Durant les récentes inondations survenues au Japon ces deux dernières semaines, de nombreux dégâts ont été causés. Ainsi, qu’il s’agisse d’habitations, de commerces, de centres sportifs ou encore d’écoles, rien n’a été épargné.

Selon l’annonce effectuée par le ministère de l’éducation, et malgré les interventions rapides et les différentes mesures de sécurité employées, ce ne sont pas moins de 250 écoles, collèges ou lycées qui ont été partiellement ou entièrement ravagées par l’eau, la boue ou encore les incendies. Osaka, Okayama, Hiroshima, Ehime ou même Hokkaido et Okinawa, les régions touchées par les événements s’étendent du nord jusqu’au sud de l’archipel Nippon.

Evidemment, à la vue de l’étendue des dégâts, plusieurs écoles restent aujourd’hui dans l’incapacité de rouvrir, et ce, probablement pendant plusieurs semaines encore. En effet, certaines réparations nécessitant plusieurs mois de travail, le gouvernement évoque déjà des reconstructions complètes.

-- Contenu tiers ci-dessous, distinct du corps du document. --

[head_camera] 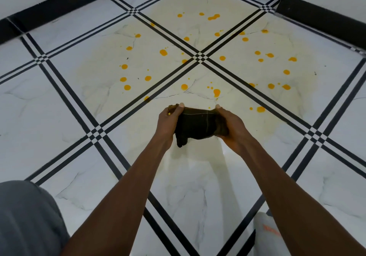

Une catastrophe naturelle qui a fait de nombreuses victimes

Selon les informations officiellement transmises aux médias, la catastrophe aurait fait plus de 200 victimes ainsi que plusieurs milliers d’évacués. Les premières constatations indiquent des dommages colossaux, et cela, sur l’ensemble du Japon. Qu’il s’agisse de champs, d’exploitations agricoles ou encore d’industries agro-alimentaires, il s’agit là d’une affaire nationale qui pourrait coûter plus de 450 millions d’euros en réparations.

Dans les zones ou l’approvisionnement en eau reste délicat, les autorités restent inquiètent quant aux nouvelles catastrophes pouvant être causées par des incendies non-maîtrisés (voitures dégradées par les glissements de terrain, installations électriques et solaires ayant subits des dégâts des eaux…).  La seule solution actuelle pour certaines régions étant d’utiliser l’eau des rivières ou de la mer.

Un traumatisme difficile à dissiper

En plus des nombreuses victimes et des équipements dégradés, il est important de souligner les traumatismes que cet événement a pu provoquer, principalement auprès des enfants. En effet, plusieurs étudiants restent choqués de ne pas pouvoir retrouver leur établissement scolaire, ou tout simplement leurs camarades de classe.